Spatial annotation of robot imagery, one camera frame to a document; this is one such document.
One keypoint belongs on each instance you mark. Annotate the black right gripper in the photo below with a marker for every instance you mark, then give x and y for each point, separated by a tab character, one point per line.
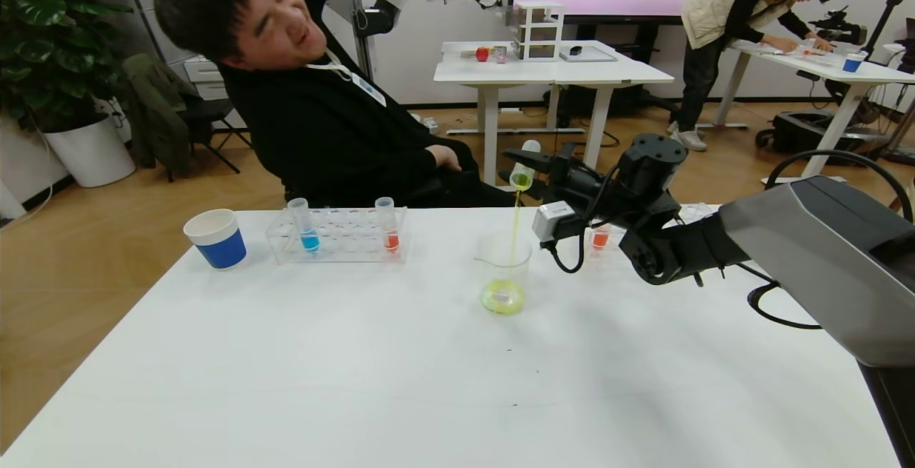
561	165

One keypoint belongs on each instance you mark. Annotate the yellow pigment test tube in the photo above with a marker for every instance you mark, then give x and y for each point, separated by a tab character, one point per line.
522	178

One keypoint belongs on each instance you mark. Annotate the blue pigment test tube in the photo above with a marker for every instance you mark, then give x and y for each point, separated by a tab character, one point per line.
309	239

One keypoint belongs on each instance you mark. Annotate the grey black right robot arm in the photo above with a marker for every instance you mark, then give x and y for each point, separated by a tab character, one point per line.
822	254

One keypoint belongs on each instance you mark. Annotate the red pigment test tube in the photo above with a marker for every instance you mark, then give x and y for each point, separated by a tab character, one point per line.
600	239
390	239

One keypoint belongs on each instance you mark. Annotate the clear glass beaker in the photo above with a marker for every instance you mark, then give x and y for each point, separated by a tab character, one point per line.
502	296

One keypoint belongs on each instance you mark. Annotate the clear acrylic test tube rack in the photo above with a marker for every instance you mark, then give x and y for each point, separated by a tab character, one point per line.
350	243
700	212

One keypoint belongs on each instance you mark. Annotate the white standing desk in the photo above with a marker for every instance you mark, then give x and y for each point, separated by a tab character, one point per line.
557	73

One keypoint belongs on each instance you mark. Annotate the red apple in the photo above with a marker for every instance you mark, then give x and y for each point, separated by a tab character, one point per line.
482	55

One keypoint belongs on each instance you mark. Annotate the grey flat tablet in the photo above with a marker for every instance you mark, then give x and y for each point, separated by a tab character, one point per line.
593	57

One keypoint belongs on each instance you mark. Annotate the small white drawer organizer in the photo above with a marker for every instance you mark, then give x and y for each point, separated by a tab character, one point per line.
537	32

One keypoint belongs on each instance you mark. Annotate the seated person in black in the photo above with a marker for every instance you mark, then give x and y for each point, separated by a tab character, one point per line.
336	125

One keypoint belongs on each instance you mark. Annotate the person in beige vest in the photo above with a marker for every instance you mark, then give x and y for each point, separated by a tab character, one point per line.
715	3

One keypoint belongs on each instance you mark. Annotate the blue white paper cup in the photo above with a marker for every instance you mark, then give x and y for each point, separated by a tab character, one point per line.
221	246

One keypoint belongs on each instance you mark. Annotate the black folding chair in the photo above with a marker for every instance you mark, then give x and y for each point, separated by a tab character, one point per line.
207	112

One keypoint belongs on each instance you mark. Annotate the small blue paper cup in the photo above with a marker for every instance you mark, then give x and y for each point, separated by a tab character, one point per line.
852	64

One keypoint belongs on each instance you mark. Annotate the white desk with angled legs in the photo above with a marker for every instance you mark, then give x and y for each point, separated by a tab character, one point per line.
858	75

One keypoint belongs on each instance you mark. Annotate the black background robot gripper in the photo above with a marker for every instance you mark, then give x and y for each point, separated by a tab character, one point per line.
840	28

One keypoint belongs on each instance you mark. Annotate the white drawer cabinet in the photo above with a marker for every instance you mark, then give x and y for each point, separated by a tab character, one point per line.
207	82

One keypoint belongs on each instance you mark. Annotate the dark green jacket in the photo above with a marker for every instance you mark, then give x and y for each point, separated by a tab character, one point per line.
154	111

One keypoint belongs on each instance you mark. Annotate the black tripod stand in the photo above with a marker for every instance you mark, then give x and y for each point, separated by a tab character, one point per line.
886	11

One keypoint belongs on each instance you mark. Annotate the white plant pot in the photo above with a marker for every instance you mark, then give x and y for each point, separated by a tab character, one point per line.
93	157

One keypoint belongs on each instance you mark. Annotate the green leafy plant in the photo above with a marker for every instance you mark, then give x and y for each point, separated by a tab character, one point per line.
50	39

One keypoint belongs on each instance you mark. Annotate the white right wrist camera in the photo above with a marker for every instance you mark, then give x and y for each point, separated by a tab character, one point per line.
552	223

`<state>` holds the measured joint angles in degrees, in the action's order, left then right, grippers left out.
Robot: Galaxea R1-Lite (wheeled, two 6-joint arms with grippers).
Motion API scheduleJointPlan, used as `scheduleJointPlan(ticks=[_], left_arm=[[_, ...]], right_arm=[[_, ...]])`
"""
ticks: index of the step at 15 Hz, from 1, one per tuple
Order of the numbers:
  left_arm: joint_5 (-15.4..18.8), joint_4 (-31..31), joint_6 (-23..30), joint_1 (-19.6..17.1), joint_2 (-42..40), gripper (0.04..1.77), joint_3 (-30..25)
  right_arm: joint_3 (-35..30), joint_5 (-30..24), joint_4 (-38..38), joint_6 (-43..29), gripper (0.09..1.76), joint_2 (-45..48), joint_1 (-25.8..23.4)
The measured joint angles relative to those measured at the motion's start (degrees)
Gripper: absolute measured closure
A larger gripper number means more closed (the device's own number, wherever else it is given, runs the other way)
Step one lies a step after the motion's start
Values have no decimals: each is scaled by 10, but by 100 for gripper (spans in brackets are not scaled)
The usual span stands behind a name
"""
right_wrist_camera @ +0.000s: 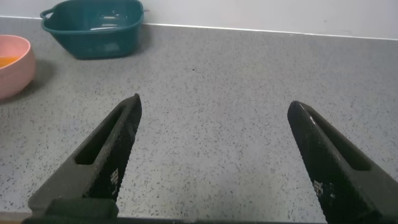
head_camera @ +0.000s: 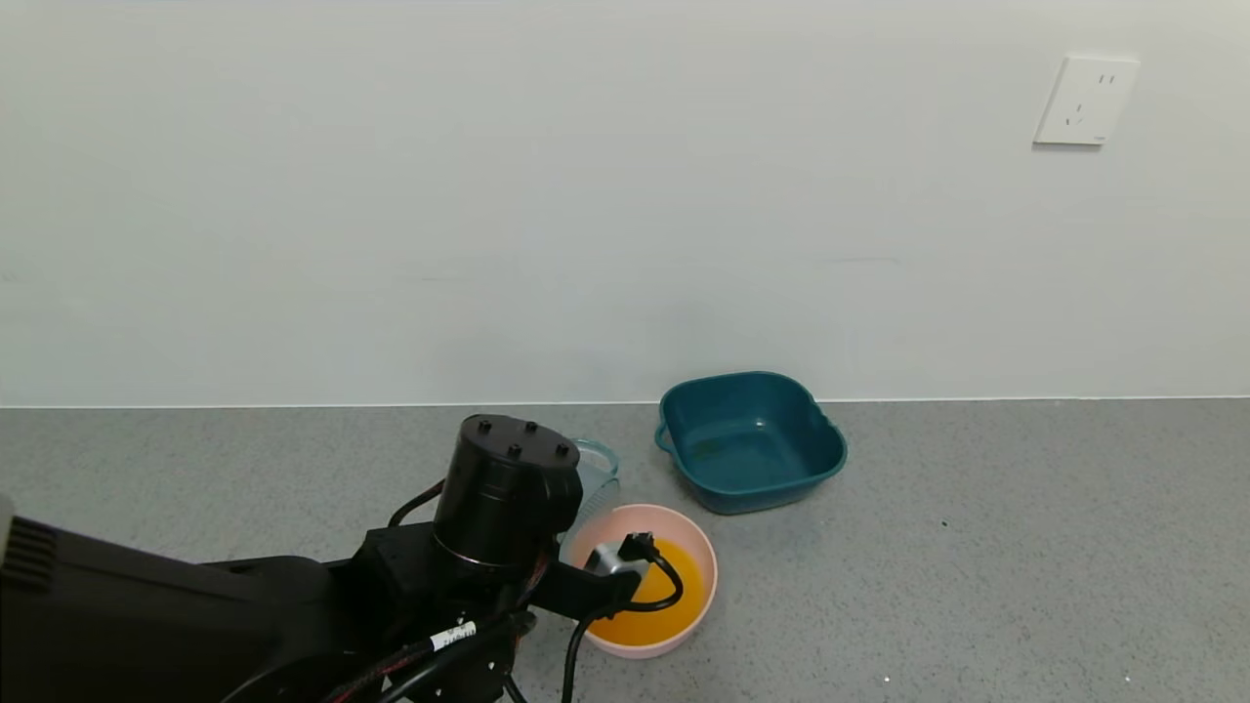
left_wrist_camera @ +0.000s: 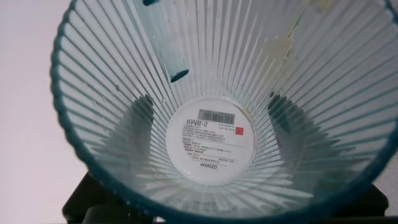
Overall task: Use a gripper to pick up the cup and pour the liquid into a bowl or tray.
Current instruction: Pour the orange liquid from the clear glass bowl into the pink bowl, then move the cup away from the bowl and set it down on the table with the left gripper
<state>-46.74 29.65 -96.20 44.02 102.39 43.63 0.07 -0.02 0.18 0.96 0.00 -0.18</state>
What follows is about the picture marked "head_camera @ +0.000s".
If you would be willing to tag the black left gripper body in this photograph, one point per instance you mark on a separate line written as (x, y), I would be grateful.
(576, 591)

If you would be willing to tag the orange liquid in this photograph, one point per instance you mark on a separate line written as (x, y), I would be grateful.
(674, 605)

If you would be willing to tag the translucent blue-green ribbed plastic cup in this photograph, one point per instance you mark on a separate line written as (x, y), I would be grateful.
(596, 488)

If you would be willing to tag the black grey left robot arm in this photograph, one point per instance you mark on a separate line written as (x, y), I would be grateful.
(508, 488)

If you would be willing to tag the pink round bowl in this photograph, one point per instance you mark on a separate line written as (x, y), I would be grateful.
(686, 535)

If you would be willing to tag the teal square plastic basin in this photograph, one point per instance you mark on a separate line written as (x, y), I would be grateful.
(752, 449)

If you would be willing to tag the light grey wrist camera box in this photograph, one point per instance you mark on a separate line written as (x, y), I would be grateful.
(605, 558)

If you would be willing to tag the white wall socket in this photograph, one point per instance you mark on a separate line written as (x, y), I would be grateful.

■ ■ ■ ■ ■

> _PROBLEM STATEMENT_: Repeat the listing above exactly, omitting the pictures it contains.

> _RESULT OF THE EXERCISE_:
Spatial annotation of robot imagery, one camera frame to a document; this is one such document.
One keypoint belongs on each instance you mark. Annotate the black right gripper in the photo below with a marker for every instance you mark, then give x and y for each point, separated by a tab character, one point per line.
561	165

One keypoint belongs on each instance you mark. Annotate the yellow pigment test tube in the photo above with a marker for every instance you mark, then give x and y for each point, separated by a tab character, one point per line.
522	178

One keypoint belongs on each instance you mark. Annotate the blue pigment test tube in the photo above with a marker for every instance you mark, then give x and y for each point, separated by a tab character, one point per line.
309	239

One keypoint belongs on each instance you mark. Annotate the grey black right robot arm in the photo above with a marker for every instance you mark, then give x and y for each point, separated by a tab character, one point per line.
822	254

One keypoint belongs on each instance you mark. Annotate the red pigment test tube in the photo above with a marker for every instance you mark, then give x and y for each point, separated by a tab character, one point per line.
600	239
390	239

One keypoint belongs on each instance you mark. Annotate the clear glass beaker in the photo above with a marker for every instance you mark, then give x and y for each point, separated by a tab character, one point per line.
502	296

One keypoint belongs on each instance you mark. Annotate the clear acrylic test tube rack in the photo above with a marker for every instance you mark, then give x and y for each point, separated by a tab character, one point per line.
350	243
700	212

One keypoint belongs on each instance you mark. Annotate the white standing desk in the photo above with a marker for every instance you mark, then give x and y for each point, separated by a tab character, one point per line.
557	73

One keypoint belongs on each instance you mark. Annotate the red apple in the photo above with a marker for every instance you mark, then give x and y for each point, separated by a tab character, one point per line.
482	55

One keypoint belongs on each instance you mark. Annotate the grey flat tablet in the photo above with a marker for every instance you mark, then give x and y for each point, separated by a tab character, one point per line.
593	57

One keypoint belongs on each instance you mark. Annotate the small white drawer organizer in the photo above with a marker for every instance you mark, then give x and y for each point, separated by a tab character, one point per line.
537	32

One keypoint belongs on each instance you mark. Annotate the seated person in black in the photo above with a marker for every instance you mark, then give x and y for each point, separated by a tab character, one point per line.
336	125

One keypoint belongs on each instance you mark. Annotate the person in beige vest in the photo above with a marker for every instance you mark, then give x and y for each point, separated by a tab character, one point per line.
715	3

One keypoint belongs on each instance you mark. Annotate the blue white paper cup in the photo above with a marker for every instance you mark, then give x and y for each point, separated by a tab character, one point per line.
221	246

One keypoint belongs on each instance you mark. Annotate the black folding chair in the photo above with a marker for every instance you mark, then give x and y for each point, separated by a tab character, one point per line.
207	112

One keypoint belongs on each instance you mark. Annotate the small blue paper cup in the photo above with a marker for every instance you mark, then give x and y for each point, separated by a tab character, one point per line.
852	64

One keypoint belongs on each instance you mark. Annotate the white desk with angled legs in the photo above with a marker for every instance you mark, then give x and y for each point, separated by a tab character, one point per line.
858	75

One keypoint belongs on each instance you mark. Annotate the black background robot gripper in the photo above with a marker for every instance you mark, then give x and y for each point, separated by a tab character, one point per line.
840	28

One keypoint belongs on each instance you mark. Annotate the white drawer cabinet in the photo above with a marker for every instance you mark, then give x and y for each point, separated by a tab character, one point per line.
207	82

One keypoint belongs on each instance you mark. Annotate the dark green jacket in the photo above with a marker for every instance you mark, then give x and y for each point, separated by a tab character, one point per line.
154	111

One keypoint belongs on each instance you mark. Annotate the black tripod stand in the photo above with a marker for every instance you mark, then give x and y for each point, separated by a tab character, one point per line.
886	11

One keypoint belongs on each instance you mark. Annotate the white plant pot in the photo above with a marker for every instance you mark, then give x and y for each point, separated by a tab character, one point per line.
93	157

One keypoint belongs on each instance you mark. Annotate the green leafy plant in the photo above with a marker for every instance you mark, then give x and y for each point, separated by a tab character, one point per line.
50	39

One keypoint belongs on each instance you mark. Annotate the white right wrist camera in the photo above with a marker for every instance you mark, then give x and y for each point, separated by a tab character, one point per line.
552	223

`<state>` holds the measured joint angles in degrees, in the action's order, left then right, grippers left out.
Robot: Galaxea R1-Lite (wheeled, two 6-joint arms with grippers).
Motion API scheduleJointPlan, used as `scheduleJointPlan(ticks=[_], left_arm=[[_, ...]], right_arm=[[_, ...]])`
"""
ticks: index of the step at 15 Hz, from 1, one per tuple
Order of the numbers:
  left_arm: joint_5 (-15.4..18.8), joint_4 (-31..31), joint_6 (-23..30), joint_1 (-19.6..17.1), joint_2 (-42..40), gripper (0.04..1.77), joint_3 (-30..25)
  right_arm: joint_3 (-35..30), joint_5 (-30..24), joint_4 (-38..38), joint_6 (-43..29), gripper (0.09..1.76), joint_2 (-45..48), joint_1 (-25.8..23.4)
The measured joint angles relative to those measured at the motion's start (degrees)
Gripper: absolute measured closure
A larger gripper number means more closed (the device's own number, wherever else it is given, runs the other way)
Step one lies a step after the motion's start
Values have no decimals: each is scaled by 10, but by 100 for gripper (spans in brackets are not scaled)
The usual span stands behind a name
"""
right_wrist_camera @ +0.000s: 
head_camera @ +0.000s: 
left_wrist_camera @ +0.000s: 
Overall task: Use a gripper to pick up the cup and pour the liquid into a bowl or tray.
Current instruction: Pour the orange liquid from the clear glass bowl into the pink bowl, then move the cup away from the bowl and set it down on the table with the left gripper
<state>-46.74 29.65 -96.20 44.02 102.39 43.63 0.07 -0.02 0.18 0.96 0.00 -0.18</state>
What follows is about the picture marked "head_camera @ +0.000s".
If you would be willing to tag the black left gripper body in this photograph, one point per instance you mark on a separate line written as (x, y), I would be grateful.
(576, 591)

If you would be willing to tag the orange liquid in this photograph, one point per instance you mark on a separate line written as (x, y), I would be grateful.
(674, 605)

If you would be willing to tag the translucent blue-green ribbed plastic cup in this photograph, one point per instance you mark on a separate line written as (x, y), I would be grateful.
(596, 488)

If you would be willing to tag the black grey left robot arm in this photograph, one point per instance you mark on a separate line written as (x, y), I would be grateful.
(508, 488)

If you would be willing to tag the pink round bowl in this photograph, one point per instance you mark on a separate line written as (x, y), I would be grateful.
(686, 535)

If you would be willing to tag the teal square plastic basin in this photograph, one point per instance you mark on a separate line written as (x, y), I would be grateful.
(752, 449)

If you would be willing to tag the light grey wrist camera box in this photograph, one point per instance you mark on a separate line written as (x, y), I would be grateful.
(605, 558)

If you would be willing to tag the white wall socket in this photograph, one point per instance you mark on a separate line written as (x, y), I would be grateful.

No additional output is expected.